* [What this task involves]: Whenever a line in the records below holds the string "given", copy it out.

* [Source data]:
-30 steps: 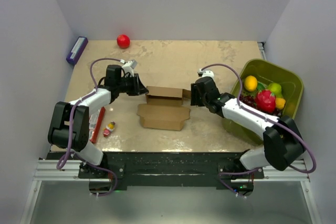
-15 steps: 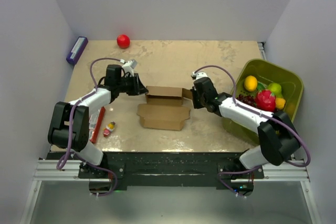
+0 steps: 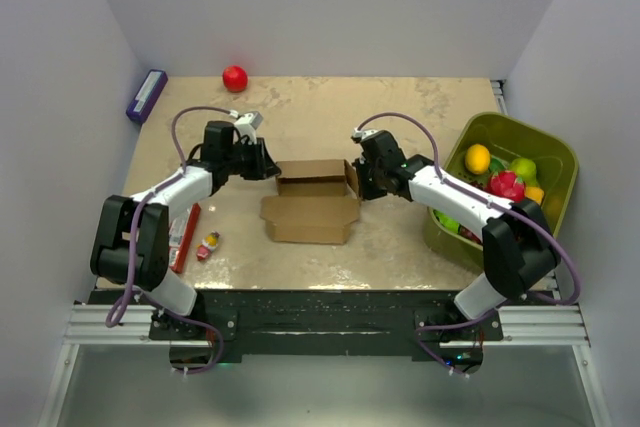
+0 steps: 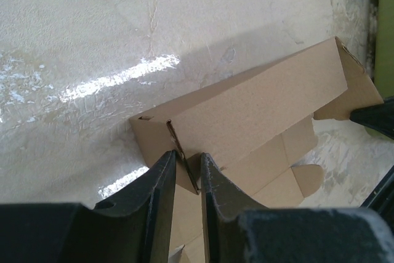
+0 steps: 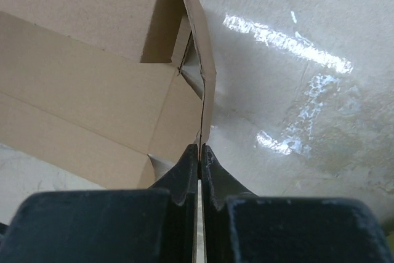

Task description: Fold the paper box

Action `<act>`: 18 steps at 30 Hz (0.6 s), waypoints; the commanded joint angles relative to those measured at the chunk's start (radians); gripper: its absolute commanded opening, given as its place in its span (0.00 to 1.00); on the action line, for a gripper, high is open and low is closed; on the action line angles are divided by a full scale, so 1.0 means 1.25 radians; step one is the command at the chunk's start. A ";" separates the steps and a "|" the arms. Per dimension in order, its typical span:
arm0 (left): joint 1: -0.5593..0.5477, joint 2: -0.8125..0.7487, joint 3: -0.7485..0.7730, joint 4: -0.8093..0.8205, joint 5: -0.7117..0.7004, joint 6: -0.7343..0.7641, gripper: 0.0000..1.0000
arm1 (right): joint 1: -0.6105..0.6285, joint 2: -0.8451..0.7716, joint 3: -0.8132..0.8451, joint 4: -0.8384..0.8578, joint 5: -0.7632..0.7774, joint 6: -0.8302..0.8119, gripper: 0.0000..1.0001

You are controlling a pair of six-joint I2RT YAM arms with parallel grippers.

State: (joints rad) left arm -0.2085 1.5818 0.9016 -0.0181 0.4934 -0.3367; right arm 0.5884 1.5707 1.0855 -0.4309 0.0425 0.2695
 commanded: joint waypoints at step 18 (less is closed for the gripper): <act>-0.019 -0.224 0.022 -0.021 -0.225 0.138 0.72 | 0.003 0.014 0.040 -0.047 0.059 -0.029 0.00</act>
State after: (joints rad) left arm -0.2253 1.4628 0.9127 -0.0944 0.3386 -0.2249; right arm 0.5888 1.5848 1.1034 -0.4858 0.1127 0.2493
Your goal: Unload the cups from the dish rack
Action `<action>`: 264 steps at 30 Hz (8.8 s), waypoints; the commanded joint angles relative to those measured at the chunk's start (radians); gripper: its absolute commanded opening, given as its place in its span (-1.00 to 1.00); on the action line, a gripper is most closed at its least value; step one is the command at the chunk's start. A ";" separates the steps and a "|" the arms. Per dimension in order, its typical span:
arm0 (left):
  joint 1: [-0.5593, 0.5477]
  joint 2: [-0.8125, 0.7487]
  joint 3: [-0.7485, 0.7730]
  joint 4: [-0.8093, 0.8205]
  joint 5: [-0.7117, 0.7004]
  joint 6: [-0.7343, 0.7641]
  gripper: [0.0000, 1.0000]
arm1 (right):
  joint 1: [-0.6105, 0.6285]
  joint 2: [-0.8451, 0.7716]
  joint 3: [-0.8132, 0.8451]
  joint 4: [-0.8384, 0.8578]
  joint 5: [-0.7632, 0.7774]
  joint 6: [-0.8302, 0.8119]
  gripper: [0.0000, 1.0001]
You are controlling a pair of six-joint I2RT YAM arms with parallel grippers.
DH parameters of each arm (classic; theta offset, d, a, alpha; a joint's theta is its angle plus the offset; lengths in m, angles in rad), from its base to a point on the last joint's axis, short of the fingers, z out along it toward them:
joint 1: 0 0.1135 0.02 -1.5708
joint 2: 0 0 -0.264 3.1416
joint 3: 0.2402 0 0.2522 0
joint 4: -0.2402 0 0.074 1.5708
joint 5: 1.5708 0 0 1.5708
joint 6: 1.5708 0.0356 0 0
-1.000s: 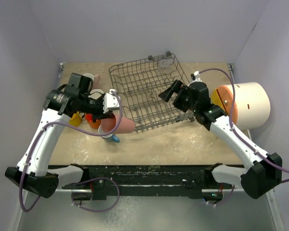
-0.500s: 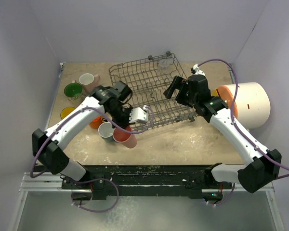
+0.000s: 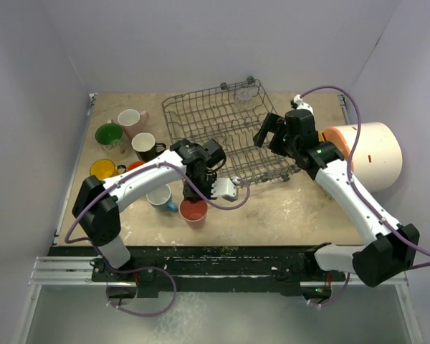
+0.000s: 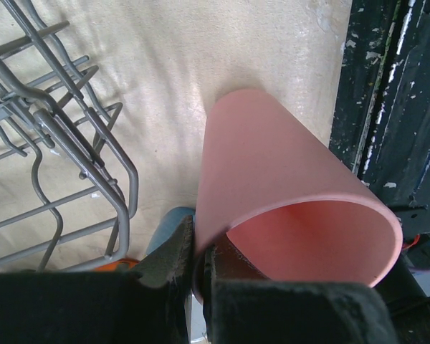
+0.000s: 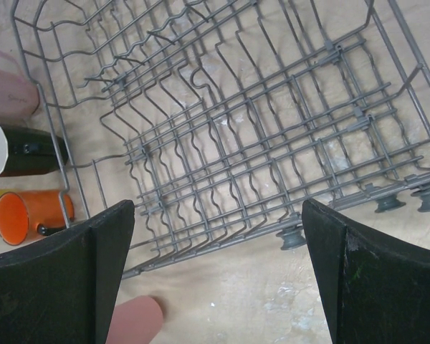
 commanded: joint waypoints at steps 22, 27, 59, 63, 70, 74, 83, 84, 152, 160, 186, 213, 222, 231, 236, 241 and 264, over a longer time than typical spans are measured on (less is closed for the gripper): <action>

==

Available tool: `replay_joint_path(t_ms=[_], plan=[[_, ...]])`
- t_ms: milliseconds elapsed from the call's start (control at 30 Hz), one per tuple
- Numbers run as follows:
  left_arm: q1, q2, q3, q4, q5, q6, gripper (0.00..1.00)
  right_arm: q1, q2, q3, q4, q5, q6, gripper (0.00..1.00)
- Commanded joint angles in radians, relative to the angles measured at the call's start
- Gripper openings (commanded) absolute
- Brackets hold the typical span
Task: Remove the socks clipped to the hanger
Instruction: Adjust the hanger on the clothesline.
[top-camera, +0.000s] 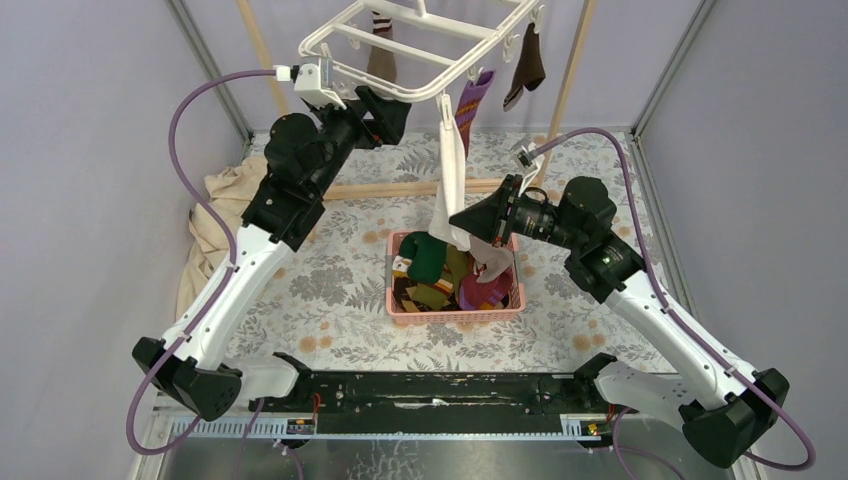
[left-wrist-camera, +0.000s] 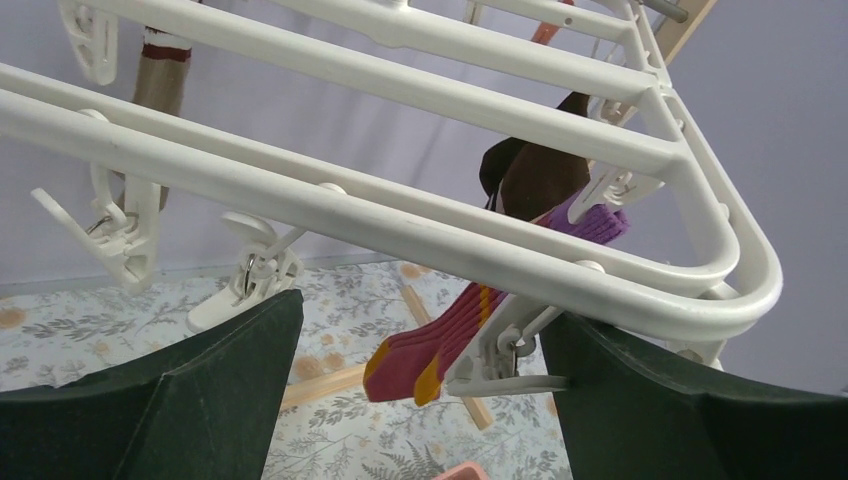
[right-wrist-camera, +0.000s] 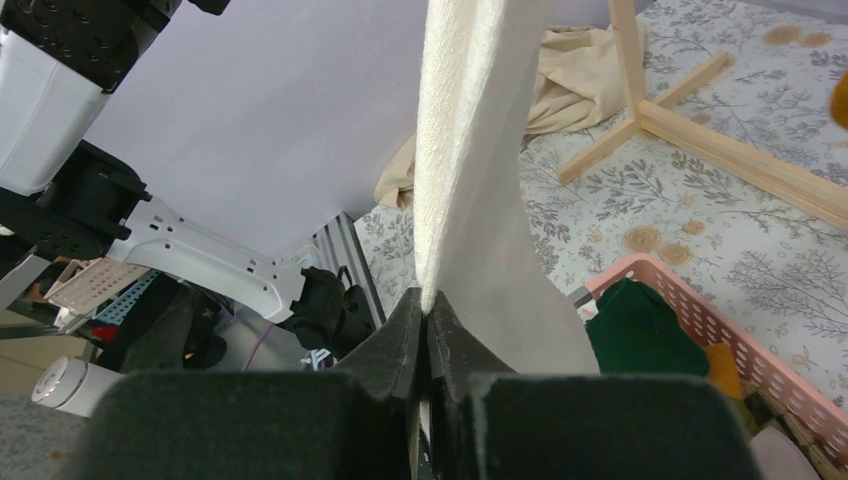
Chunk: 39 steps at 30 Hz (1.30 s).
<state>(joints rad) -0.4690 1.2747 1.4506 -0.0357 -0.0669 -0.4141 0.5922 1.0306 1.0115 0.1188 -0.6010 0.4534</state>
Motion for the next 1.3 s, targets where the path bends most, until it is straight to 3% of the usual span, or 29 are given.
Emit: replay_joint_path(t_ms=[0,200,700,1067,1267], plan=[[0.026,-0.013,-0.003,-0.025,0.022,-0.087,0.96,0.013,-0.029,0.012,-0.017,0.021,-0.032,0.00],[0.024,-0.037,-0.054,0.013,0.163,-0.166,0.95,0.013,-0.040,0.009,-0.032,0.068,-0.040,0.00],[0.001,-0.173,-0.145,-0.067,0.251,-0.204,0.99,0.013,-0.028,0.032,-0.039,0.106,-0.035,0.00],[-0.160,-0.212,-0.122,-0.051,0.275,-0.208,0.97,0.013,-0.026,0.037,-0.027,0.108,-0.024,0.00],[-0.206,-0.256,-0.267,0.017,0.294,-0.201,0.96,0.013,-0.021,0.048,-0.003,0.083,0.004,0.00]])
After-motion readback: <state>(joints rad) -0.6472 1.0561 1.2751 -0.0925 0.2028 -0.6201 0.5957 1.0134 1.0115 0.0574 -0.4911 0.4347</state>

* [Answer to the problem]:
Action `<act>`: 18 steps at 30 Hz (0.6 s), waypoints; the commanded joint angles relative to those measured at the chunk's start (radians); gripper: its absolute commanded opening, given as its place in its span (0.00 to 1.00); on the action line, for a gripper, high is open and low is closed; on the action line angles are divided by a full scale, so 1.0 means 1.25 radians; step one is the command at the chunk's start. A ";" separates the steps and a "|" the arms. Per dimension in order, its typical span:
Action `<action>`: 264 steps at 30 Hz (8.8 s), waypoints; the commanded joint angles relative to those measured at the chunk's start (radians); gripper: its absolute commanded opening, given as its place in its span (-1.00 to 1.00); on the action line, a gripper is most closed at its least value; step one is the command at the chunk's start. A ";" separates the steps and a "|" the arms. Per dimension in order, its typical span:
Motion for the next 1.3 s, targets where the path bends most, until it is straight to 3% of the usual span, or 29 are given.

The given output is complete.